A B C D E F G H I J K L M N O P Q R S T U V W X Y Z

SCLERODERMA - a progressive disease characterized by changes in connective tissue with the development of sclerosis and obliterating lesions of arterioles; manifested by skin tightening, and with the systemic nature of the process and damage to internal organs. Systemic scleroderma is a serious disease with a polymorphic clinical picture, including damage to the skin, joints, internal organs (heart, lungs, gastrointestinal tract, kidneys) against a background of vascular and trophic disorders. It belongs to the group of diffuse connective tissue diseases. In etiology, genetic and infectious factors may be relevant. The disease is provoked by cooling, injuries, foci of chronic infection, drug intolerance, endocrine changes (for example, after childbirth, in the menopause), etc. In the pathogenesis of the disease, great importance is attached to changes in the metabolism of connective tissue, immune disorders and damage to the microvasculature.

Mostly women are sick, most often at the age of 20-50 years. The disease usually develops gradually: vasomotor disorders of the type of Raynaud’s syndrome (see Raynaud’s disease), joint pain, dense swelling of the skin, and later internal organs are affected. Skin lesion, passing the stages of edema, compaction and atrophy, is noted in most patients and is localized mainly in the face (masking) and brushes - sclerodactyly. Hyperpigmentation of the skin and telangiectasia on the face and chest are often observed. Phenomena of Raynaud's syndrome may be accompanied by severe trophic changes, repeated ulcerations at the fingertips; sometimes gangrene of the fingers develops. Most patients have arthritis with damage to small joints - from light arthralgia to severe joint deformation with the development of persistent contractures. In some cases, there is osteolysis (limited bone resorption) of the nail, and sometimes the middle phalanges of the fingers, less often the legs, with the shortening and deformation of the corresponding fingers; Calcium salts are deposited in the subcutaneous tissue of the fingers and periarticular tissues.

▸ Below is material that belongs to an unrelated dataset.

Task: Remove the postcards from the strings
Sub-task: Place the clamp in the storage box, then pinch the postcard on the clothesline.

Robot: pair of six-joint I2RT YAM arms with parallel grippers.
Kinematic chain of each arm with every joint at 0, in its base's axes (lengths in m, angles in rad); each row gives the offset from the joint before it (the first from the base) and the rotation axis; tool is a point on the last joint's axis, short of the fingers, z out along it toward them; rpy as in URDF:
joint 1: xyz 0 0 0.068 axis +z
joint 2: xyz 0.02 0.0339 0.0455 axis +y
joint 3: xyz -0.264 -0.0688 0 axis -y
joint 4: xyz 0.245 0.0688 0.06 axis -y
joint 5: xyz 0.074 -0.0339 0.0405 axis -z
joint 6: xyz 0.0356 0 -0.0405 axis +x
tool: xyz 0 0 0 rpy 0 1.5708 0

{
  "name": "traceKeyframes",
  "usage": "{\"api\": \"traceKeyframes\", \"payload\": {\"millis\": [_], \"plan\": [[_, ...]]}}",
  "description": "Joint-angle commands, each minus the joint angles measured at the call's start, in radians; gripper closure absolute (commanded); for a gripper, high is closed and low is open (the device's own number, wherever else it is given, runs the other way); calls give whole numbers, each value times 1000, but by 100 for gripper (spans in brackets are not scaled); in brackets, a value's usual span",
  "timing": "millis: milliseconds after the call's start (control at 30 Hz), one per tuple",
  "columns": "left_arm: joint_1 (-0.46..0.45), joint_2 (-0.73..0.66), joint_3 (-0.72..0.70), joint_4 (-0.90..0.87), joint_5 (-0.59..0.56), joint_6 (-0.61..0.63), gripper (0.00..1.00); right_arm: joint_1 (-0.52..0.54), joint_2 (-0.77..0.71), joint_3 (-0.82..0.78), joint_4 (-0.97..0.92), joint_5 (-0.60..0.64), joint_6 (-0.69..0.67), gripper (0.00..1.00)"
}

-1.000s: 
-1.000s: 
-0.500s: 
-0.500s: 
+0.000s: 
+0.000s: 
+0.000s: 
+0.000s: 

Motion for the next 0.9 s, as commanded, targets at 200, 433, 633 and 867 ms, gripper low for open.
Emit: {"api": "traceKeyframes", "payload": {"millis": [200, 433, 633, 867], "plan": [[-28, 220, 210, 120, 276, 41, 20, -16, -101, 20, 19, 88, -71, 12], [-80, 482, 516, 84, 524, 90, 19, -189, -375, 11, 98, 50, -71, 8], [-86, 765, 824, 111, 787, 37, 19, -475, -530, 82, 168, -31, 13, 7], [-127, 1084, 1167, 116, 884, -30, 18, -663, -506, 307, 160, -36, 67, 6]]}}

Damage to the lungs occurs in most patients, can manifest as shortness of breath and is characterized by the gradual development of pneumosclerosis.

Myocardial damage is observed in the form of focal or diffuse cardiosclerosis, manifested by rhythm disturbances and heart failure, less often - endocardium with the formation in some cases of heart disease (usually in the form of mitral valve insufficiency), pericardial changes are detected. Damage to the organs of the gastrointestinal tract (most often the esophagus) develops in about half of cases and is manifested by a violation of swallowing, heartburn. In some cases, abdominal pain, persistent constipation , and sometimes diarrhea are noted. Kidney damage is relatively rare, manifested by arterial hypertension, proteinuria; in acute and subacute course of the disease, the development of acute renal failure is possible. Often the functions of the endocrine (thyroid, sex glands, adrenal glands) and nervous (often peripheral and autonomic) systems are disturbed. Hair loss and significant loss of body weight (up to 10 - 20 kg or more) are observed.

Treatment is carried out for a long time (for years), mainly on an outpatient basis. Of the drugs used are D-penicillamine, corticosteroids, aminoquinoline derivatives (delagil, etc.), vasodilators, non-steroidal anti-inflammatory drugs, drugs that improve the state of microcirculation; locally use dimethyl sulfoxide, hyaluronidase. In the chronic course, balneotherapy (hydrogen sulfide, radon baths) is indicated, in case of joint damage - physiotherapy exercises and massage.

Depending on the speed of progression and activity of the process, acute (rarely observed), subacute and chronic course of the disease is distinguished. The prognosis for acute and subacute course is often unfavorable, for chronic it improves.

Prevention of exacerbations consists in the exclusion of provoking factors, the employment of patients and systematic observation in order to conduct maintenance therapy, to prevent further generalization of the process.